Don't be coy over health. It could cost you dear
Millions are losing out in retirement by failing to claim an enhanced annuity. By Julian Knight
Sunday 24 June 2012
The amount of money you can expect your pension pot to pay you in retirement is falling off a cliff.
In the last month alone, some of the UK's biggest insurers have been cutting their annuity rates by nearly 5 per cent in reaction to the Bank of England's quantitative easing programme and new EU gender discrimination rules looming into view – potentially wrecking the retirement hopes of millions of Britons.
And things may only get worse for many male annuitants, with a EU directive coming into force in December stopping insurers from taking gender into account – a key indicator of life expectancy – when quoting for annuities. As a result, annuities for men are going to shrink – by as much as 20 per cent in some cases – while edging up only slightly for women.
So making the most of your pension pot when it comes time to buy an annuity is key. First, this means exercising the open market option where you don't just accept the quote given by your pension provider but look elsewhere. The Annuity Bureau estimates that for a £100,000 pension, the difference between the highest and lowest-paying annuity provider is just over £500 a year.

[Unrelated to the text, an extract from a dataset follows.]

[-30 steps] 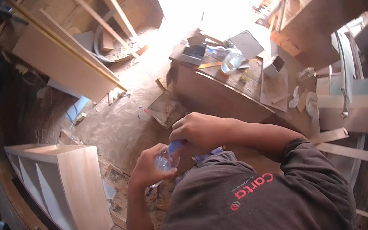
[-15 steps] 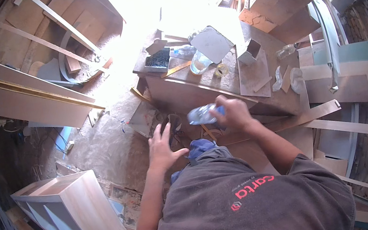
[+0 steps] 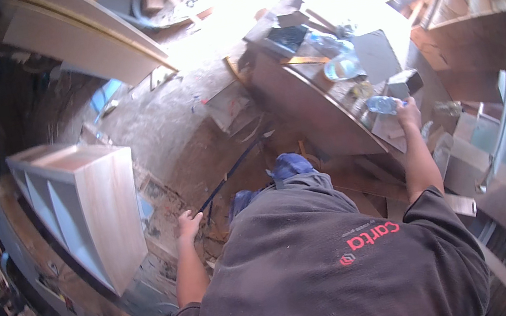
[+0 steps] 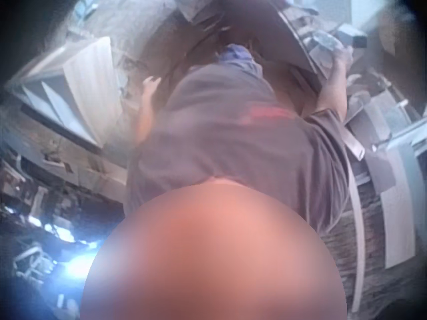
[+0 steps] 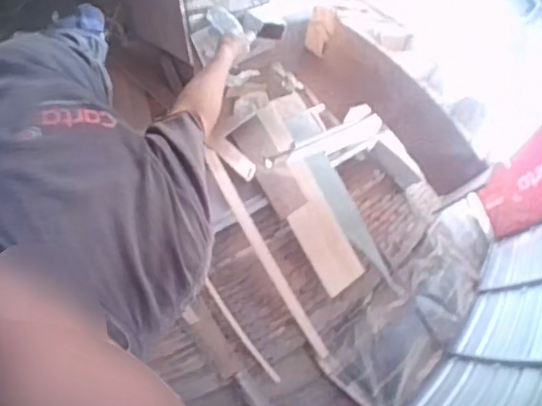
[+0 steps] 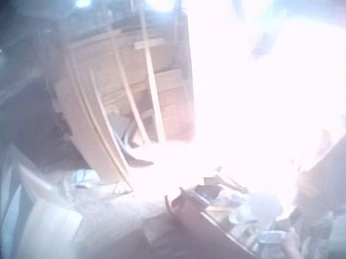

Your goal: The person assembles a white wooden cabinet by measuring and positioning wooden pieces, using a hammer and pliers, and fitting components into the cabinet frame.

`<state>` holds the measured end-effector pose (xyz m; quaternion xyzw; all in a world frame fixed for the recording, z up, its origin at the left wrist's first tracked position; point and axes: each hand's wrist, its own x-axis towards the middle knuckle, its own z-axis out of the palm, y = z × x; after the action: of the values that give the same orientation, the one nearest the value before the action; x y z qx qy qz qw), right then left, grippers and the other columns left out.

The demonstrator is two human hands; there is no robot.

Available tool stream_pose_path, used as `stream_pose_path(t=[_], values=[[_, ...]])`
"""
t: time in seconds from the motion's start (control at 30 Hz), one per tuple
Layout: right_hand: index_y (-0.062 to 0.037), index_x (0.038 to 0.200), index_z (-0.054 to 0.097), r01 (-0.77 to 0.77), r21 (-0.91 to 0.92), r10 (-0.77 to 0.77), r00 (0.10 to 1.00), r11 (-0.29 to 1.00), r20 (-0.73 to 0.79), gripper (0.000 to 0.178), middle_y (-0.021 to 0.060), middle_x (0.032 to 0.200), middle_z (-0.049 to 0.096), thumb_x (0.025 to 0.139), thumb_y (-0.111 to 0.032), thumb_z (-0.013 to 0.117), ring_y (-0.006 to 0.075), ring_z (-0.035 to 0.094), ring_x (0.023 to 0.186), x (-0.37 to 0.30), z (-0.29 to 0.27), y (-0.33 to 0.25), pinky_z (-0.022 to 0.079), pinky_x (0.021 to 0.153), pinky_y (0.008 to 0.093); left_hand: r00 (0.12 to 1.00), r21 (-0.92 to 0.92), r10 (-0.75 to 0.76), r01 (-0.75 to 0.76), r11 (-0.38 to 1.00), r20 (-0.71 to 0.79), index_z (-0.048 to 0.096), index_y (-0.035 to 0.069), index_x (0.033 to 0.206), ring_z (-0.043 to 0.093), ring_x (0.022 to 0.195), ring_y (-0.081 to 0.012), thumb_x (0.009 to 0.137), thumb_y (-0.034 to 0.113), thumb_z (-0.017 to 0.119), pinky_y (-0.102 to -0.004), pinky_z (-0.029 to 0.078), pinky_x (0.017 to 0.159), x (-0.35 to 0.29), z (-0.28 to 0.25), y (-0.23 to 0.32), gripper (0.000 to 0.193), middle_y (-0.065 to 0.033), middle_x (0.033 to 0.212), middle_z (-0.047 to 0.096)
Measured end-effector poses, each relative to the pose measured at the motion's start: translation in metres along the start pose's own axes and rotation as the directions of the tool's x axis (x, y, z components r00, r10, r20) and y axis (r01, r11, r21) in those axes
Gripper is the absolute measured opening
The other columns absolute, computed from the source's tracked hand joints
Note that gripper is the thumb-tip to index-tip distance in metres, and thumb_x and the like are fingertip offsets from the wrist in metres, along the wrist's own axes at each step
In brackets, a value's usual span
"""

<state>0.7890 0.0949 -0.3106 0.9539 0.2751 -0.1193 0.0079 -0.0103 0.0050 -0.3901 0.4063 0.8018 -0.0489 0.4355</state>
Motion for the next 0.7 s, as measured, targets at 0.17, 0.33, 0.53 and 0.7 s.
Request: stream_pose_path(t=[0.17, 0.33, 0.53, 0.7], values=[[-0.0079, 0.146, 0.043, -0.005, 0.074, 0.014, 0.993, 0.997, -0.119, 0.089, 0.0219, 0.14, 0.054, 0.079, -0.061, 0.066, 0.0412, 0.051, 0.13, 0.016, 0.019, 0.022, 0.039, 0.109, 0.0463, 0.986, -0.292, -0.147, 0.119, 0.949, -0.075, 0.061, -0.003, 0.128, 0.067, 0.103, -0.027, 0.077, 0.039, 0.082, -0.0365, 0.052, 0.092, -0.04, 0.039, -0.037, 0.069, -0.0192, 0.116, 0.069], [0.0015, 0.116, 0.063, -0.266, 0.457, 0.136, 0.945, 0.849, 0.297, 0.051, 0.0211, 0.111, 0.066, 0.084, -0.038, 0.07, 0.0342, 0.065, 0.095, -0.014, 0.106, 0.083, 0.052, 0.083, 0.0422, 0.962, -0.422, -0.262, 0.205, 0.883, -0.082, 0.062, -0.004, 0.126, 0.068, 0.105, -0.029, 0.077, 0.043, 0.081, -0.0373, 0.052, 0.092, -0.097, 0.079, -0.074, 0.071, -0.0208, 0.114, 0.069], [-0.0051, 0.094, 0.072, 0.903, 0.294, -0.698, 0.01, 0.315, 0.716, 0.031, 0.0172, 0.094, 0.072, 0.082, -0.034, 0.067, 0.0316, 0.07, 0.088, -0.125, 0.233, -0.036, 0.055, 0.069, 0.0467, 0.92, -0.591, -0.39, 0.299, 0.749, -0.029, 0.059, -0.004, 0.13, 0.063, 0.116, -0.0307, 0.079, 0.044, 0.078, -0.0385, 0.05, 0.098, -0.145, 0.117, -0.131, 0.072, -0.024, 0.125, 0.064], [-0.0051, 0.096, 0.073, 0.652, 0.481, -0.743, 0.195, 0.586, 0.641, 0.03, 0.0145, 0.094, 0.072, 0.086, -0.032, 0.065, 0.0293, 0.07, 0.088, -0.266, 0.228, -0.258, 0.055, 0.072, 0.0443, 0.892, -0.813, -0.45, 0.298, 0.5, 0.05, 0.059, -0.004, 0.13, 0.06, 0.121, -0.0305, 0.083, 0.051, 0.071, -0.0376, 0.047, 0.102, -0.17, 0.145, -0.195, 0.074, -0.0222, 0.13, 0.062]])
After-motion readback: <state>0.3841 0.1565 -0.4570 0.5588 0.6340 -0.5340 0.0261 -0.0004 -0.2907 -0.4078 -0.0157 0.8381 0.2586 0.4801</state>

Annuity choice is also vital. Choosing a level annuity – which doesn't rise in line with inflation – means a higher initial income than a product which is index linked. However, after about a decade, the level annuity will normally be worth less than one which is index linked.
But, the biggest mistake annuity buyers make is not to consider any health or lifestyle issues they have which may lead to them having a shorter life and would mean their income should be higher. Insurance industry figures show fewer than one in seven annuities sold is on an "enhanced" basis – which means payouts are higher because the annuitant is likely to have a shorter life. But research by provider Partnership shows that upwards of 13 million Britons have medical conditions which mean they could claim an enhanced annuity.
This is because, according to Nigel Barlow of Partnership, Britons don't know what range of conditions could qualify them for enhanced annuity.
"People wrongly assume the condition needs to be life threatening to qualify," he says. "Financial advisers should be asking their clients about their medical conditions. Too many retirees are averse to declaring their full medical circumstances, incorrectly believing it will result in a lower income rather than a higher one."
Conditions that can qualify you for an enhanced annuity not only include stroke, cancer and heart disease but far more common chronic ailments including diabetes and high blood pressure. In fact, of the 13 million Britons who could qualify for an enhanced annuity, close to 10 million have high blood pressure or diabetes.
New industry rules are planned which will see all providers having to ask basic, background medical questions to flag up if an enhanced annuity is needed, but this is not enough for some. "The first question a client should ask is: does their adviser accesses the whole of the market. If the answer is no, find someone who does.
"Also, make sure the full medical questionnaire is completed with as much detail as possible. Many clients include doctors' letters and details of repeat prescriptions. The adviser can then access a quote from all providers," says Bob Bullivant, the managing director of Annuity Direct.
Being a smoker can also lead to a higher annuity: "You must tell the provider if you smoke, if you are taking any prescribed medication and if you have had any period of hospitalisation in the past five years. "If you have answered yes to any of these questions there is a good chance you could qualify for an enhanced annuity," Stephen Lowe, the managing director of Just Retirement, says.
Research by Oxford Economics shows Britons could be missing out on £3bn in additional retirement income by not going down the enhanced annuity route; that would go some way to make up for the huge drops in payouts now being reported.